Transmission of mechanical forces through connections between integrins and the extracellular matrix (ECM) in cardiac myocytes and other cell types has been associated with a plethora of cytoskeletal adaptor proteins such as talin, filamin, vinculin, and paxillin, and signaling proteins like focal adhesion kinase and the small GTPase RhoA; these proteins and others control formation of the focal adhesion complex (FA) (for review see) [3], [4], [5]. FA's relay biochemical signals to the cytoskeleton and the nucleus that are necessary for cell remodeling. In contrast to the detailed molecular description of FA formation and signaling, the adaptor proteins relaying biochemical signals initiated by forces transmitted through cadherin adhesions are less well established. AJs are stabilized by the dynamic binding of the intracellular N-cad domain to the actin cytoskeleton via molecular complexes consisting of β-catenins [6], α-catenins [7], p120, and related molecular partners. α-catenin is thought to be the bridge between the N-cad/β-catenin complex and the F-actin cytoskeleton. We chose to study α-catenin since it has been shown to alter its expression and conformation relative to cell-cell adhesion stability and force transmission in epithelial cell lineages [8], [9]. This paper explores the possible role of α-catenin in the mechanosignaling complex of N-cadherin mediated adhesions in cardiac myocytes.

The use of single cell micro-patterns provides an effective way to control a cell's shape and mechanical microenvironment in a reproducible manner. “Y” shaped micropatterns, in particular, provide a unique geometry with three polarized anisotropic ends and an isotropic center [10]. Higher forces have been calculated and greater concentrations of focal adhesion proteins like vinculin are localized at the apices (corners) of spatially confined muscle cells on constrained patterns [11], [12]. A similar phenomenon has been described in other studies examining non-muscle cells suggesting a general mechanism of constrainment-driven actin assembly and force distribution [10], [13], [14], [15]. Computational models for estimating forces by acto-myosin generated contractility in single cells on this geometry have demonstrated that the highest internal stresses exerted within these cells occur at the apices of the “Y” shaped geometry, whereas the center of these cells generates little internal stress [16]. We and others have shown that self assembly of stress fibers [10] and cardiac sarcomeres [2], [11] are a function of adhesion geometry constraints.
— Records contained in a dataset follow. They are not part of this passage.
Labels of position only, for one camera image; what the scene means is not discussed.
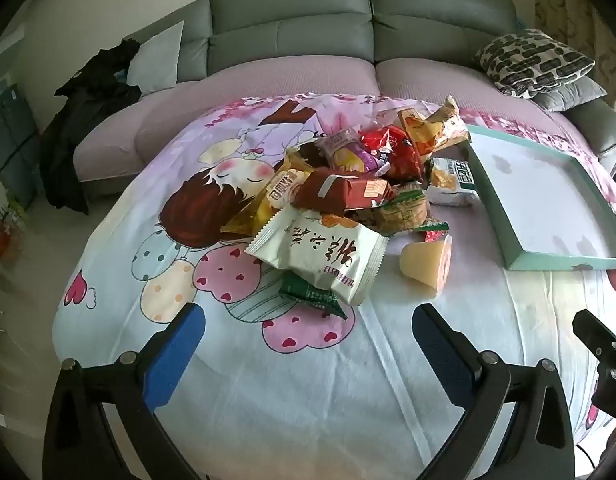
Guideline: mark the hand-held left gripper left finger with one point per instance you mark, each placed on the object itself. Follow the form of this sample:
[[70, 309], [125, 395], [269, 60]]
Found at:
[[175, 355]]

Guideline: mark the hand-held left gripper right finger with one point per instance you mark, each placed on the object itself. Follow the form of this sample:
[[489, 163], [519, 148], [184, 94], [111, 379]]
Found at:
[[438, 350]]

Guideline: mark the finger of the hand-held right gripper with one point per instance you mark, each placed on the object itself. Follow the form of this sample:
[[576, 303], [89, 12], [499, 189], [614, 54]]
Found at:
[[595, 332]]

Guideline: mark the yellow jelly cup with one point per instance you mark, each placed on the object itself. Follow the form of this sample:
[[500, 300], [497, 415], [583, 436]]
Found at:
[[423, 262]]

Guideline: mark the dark green snack packet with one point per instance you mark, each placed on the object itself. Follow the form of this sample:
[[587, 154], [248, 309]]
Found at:
[[313, 297]]

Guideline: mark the teal shallow box tray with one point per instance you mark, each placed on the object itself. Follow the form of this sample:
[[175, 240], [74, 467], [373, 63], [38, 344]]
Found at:
[[538, 200]]

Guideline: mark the green cookie packet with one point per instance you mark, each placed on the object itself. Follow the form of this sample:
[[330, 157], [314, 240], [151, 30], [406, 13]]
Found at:
[[400, 210]]

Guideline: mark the cream white snack packet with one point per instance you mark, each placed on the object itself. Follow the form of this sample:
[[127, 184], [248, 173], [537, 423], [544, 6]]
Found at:
[[328, 250]]

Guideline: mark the white green cake packet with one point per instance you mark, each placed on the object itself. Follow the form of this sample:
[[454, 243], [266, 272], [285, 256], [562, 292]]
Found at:
[[453, 180]]

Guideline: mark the yellow bread packet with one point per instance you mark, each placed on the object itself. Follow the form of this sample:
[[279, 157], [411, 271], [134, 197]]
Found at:
[[273, 195]]

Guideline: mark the dark red snack packet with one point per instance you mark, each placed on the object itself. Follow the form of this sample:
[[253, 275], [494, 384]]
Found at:
[[338, 190]]

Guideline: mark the cartoon printed blanket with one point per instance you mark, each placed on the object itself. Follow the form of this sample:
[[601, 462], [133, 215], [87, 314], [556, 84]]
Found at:
[[288, 400]]

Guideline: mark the bright red snack packet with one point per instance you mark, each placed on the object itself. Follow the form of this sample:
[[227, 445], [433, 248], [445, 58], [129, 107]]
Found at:
[[393, 150]]

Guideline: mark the potted plant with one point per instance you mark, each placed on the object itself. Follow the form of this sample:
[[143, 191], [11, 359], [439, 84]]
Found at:
[[5, 230]]

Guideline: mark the purple snack packet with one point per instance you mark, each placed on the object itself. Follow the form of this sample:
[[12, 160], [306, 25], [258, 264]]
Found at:
[[345, 152]]

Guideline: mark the orange beige snack packet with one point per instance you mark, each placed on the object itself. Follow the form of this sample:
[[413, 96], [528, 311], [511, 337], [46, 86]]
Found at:
[[433, 127]]

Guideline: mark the dark grey pillow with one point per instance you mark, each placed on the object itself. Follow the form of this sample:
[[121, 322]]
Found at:
[[573, 95]]

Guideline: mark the black jacket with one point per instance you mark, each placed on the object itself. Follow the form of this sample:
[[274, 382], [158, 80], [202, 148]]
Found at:
[[88, 110]]

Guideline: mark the glass door cabinet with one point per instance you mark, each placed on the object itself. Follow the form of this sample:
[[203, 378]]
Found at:
[[10, 135]]

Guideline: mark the black white patterned pillow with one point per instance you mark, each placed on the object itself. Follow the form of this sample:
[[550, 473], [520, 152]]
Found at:
[[533, 62]]

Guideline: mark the pink sofa seat cover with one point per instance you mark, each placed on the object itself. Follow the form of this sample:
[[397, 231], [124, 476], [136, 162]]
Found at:
[[248, 85]]

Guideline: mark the plain grey cushion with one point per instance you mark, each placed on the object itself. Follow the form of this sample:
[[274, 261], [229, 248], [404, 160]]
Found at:
[[155, 57]]

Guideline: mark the patterned curtain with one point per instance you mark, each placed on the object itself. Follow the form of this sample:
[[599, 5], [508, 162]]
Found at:
[[573, 0]]

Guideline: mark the grey sofa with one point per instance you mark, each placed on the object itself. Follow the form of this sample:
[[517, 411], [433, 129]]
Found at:
[[288, 25]]

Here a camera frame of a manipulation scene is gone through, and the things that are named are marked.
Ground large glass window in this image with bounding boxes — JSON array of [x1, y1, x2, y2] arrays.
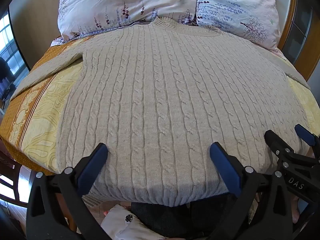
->
[[0, 12, 28, 77]]

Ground yellow patterned bed sheet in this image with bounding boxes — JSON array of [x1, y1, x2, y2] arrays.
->
[[0, 34, 320, 177]]

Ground person's white jacket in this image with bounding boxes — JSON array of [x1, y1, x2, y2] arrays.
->
[[100, 203, 163, 240]]

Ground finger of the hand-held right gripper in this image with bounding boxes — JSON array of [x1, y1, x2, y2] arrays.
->
[[294, 124, 320, 157], [264, 129, 297, 157]]

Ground wooden headboard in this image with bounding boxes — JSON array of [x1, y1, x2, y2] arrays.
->
[[274, 0, 320, 82]]

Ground person's right hand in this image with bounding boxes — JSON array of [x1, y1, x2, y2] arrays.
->
[[291, 196, 304, 224]]

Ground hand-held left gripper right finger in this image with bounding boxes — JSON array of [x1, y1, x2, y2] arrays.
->
[[209, 142, 293, 240]]

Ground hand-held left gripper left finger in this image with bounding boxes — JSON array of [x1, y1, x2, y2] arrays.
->
[[27, 143, 112, 240]]

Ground pillow with purple flower print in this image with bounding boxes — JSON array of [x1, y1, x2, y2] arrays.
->
[[51, 0, 200, 47]]

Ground person's dark pants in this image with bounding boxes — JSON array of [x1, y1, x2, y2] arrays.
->
[[130, 194, 239, 240]]

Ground beige cable-knit sweater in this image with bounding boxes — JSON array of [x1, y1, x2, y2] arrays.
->
[[10, 17, 312, 207]]

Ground pillow with blue tree print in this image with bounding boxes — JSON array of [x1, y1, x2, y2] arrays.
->
[[195, 0, 282, 53]]

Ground dark wooden chair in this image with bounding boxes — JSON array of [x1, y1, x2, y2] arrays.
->
[[0, 150, 34, 208]]

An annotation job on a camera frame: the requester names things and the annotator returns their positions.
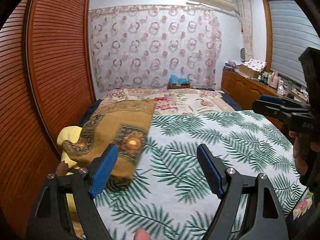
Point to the person's left hand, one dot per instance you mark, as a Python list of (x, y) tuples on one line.
[(143, 235)]

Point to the row of toiletry bottles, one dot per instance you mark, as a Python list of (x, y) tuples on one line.
[(264, 78)]

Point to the small black round object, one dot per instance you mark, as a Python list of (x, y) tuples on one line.
[(291, 96)]

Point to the circle print sheer curtain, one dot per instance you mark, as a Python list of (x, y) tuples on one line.
[(150, 50)]

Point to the lilac tissue pack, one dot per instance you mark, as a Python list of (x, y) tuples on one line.
[(281, 90)]

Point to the palm leaf print sheet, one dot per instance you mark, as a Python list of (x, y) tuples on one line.
[(200, 130)]

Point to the cardboard box by bed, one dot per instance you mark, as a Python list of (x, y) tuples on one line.
[(178, 86)]

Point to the wooden window frame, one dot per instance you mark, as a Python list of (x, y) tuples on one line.
[(267, 30)]

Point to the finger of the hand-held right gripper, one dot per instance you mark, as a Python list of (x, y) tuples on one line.
[(270, 112), (272, 99)]

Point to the pink thermos jug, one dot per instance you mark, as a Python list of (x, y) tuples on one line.
[(274, 80)]

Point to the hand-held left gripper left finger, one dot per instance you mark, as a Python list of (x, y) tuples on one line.
[(103, 172)]

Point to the navy bed sheet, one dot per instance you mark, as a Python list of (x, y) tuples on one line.
[(232, 102)]

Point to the wooden sideboard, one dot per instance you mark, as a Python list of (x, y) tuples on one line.
[(240, 87)]

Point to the white floral cloth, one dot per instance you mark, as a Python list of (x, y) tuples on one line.
[(255, 63)]

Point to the small round fan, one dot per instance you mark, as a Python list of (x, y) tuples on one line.
[(243, 55)]

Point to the tied floral window curtain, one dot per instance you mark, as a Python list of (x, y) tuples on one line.
[(246, 25)]

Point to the person's right hand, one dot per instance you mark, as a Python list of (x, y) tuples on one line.
[(297, 155)]

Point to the grey window blind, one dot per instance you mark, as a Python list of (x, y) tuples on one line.
[(290, 35)]

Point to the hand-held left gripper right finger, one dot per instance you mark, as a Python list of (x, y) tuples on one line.
[(210, 172)]

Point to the brown patterned shirt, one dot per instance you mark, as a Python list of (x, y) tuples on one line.
[(112, 120)]

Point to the cardboard box on sideboard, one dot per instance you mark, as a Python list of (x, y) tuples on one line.
[(247, 72)]

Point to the wooden louvred wardrobe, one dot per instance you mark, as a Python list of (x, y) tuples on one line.
[(57, 55)]

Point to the lilac bag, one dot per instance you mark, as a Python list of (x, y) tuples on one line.
[(231, 65)]

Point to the pale yellow garment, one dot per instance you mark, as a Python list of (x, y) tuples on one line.
[(68, 136)]

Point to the floral blanket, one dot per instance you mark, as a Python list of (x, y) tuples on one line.
[(180, 100)]

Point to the crumpled blue cloth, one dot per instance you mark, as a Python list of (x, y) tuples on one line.
[(178, 78)]
Therefore, cells on “Y” shaped micro-pattern geometries provide an ideal model system to study the effects of internal stress gradients on cell structure and protein distribution. Using this system, we tested the hypothesis that α-catenin alters its subcellular localization in response to variations in stress found at the N-cadherin adhesion complex.

The use of a standardized single cell approach to understand cytoskeletal organization and protein mechanosensing can give insight into the molecular players involved in cell-cell adhesion dynamics. Additionally, it provides an opportunity to monitor the sub-cellular localization of responsive proteins under well-defined mechanical stress gradients, which would be difficult to control in a normal cell-cell pair or confluent culture model. It has been shown that geometrical constrainment of contractile cells results in controlled focusing of forces, where peak stresses were confined to the apices of concave patterned shapes and were associated with actin cables polarized to these points [11], [13]. These results provide insight into the mechanism underlying force sensing through cell-cell junctions required to maintain cardiac tissue tensional homeostasis.

Results

Sarcomere organization depends on ligand type

Neonatal ventricular myocytes were cultured on N-cad coated Y patterns (Fig.1) for a period of 72 hours to allow for sufficient maturation of N-cad mediated contacts and complete pattern occupation. As a control, cells were plated on fibronectin (Fn)-coated Y patterns (Fig.1) for the same period of time. Cardiac myocytes on N-cadherin micropatterns (Fig. 1, upper row) demonstrate diffuse sarcomeric disorganization. In contrast, on Fn micropatterns (Fig. 1, bottom row) myocytes show well-organized sarcomeric striations and distinct z-lines. Noteworthy is the fact that sarcomeres can assemble over the non-adherent edges of the cell, preserving its continuum and demonstrating the unique structural lattice properties of the myocyte cytoskeleton. The polarity of the myofibrils on Fn coated patterns and F-actin bundles on N-cad was dictated by the anisotropy generated by the apices of the cell.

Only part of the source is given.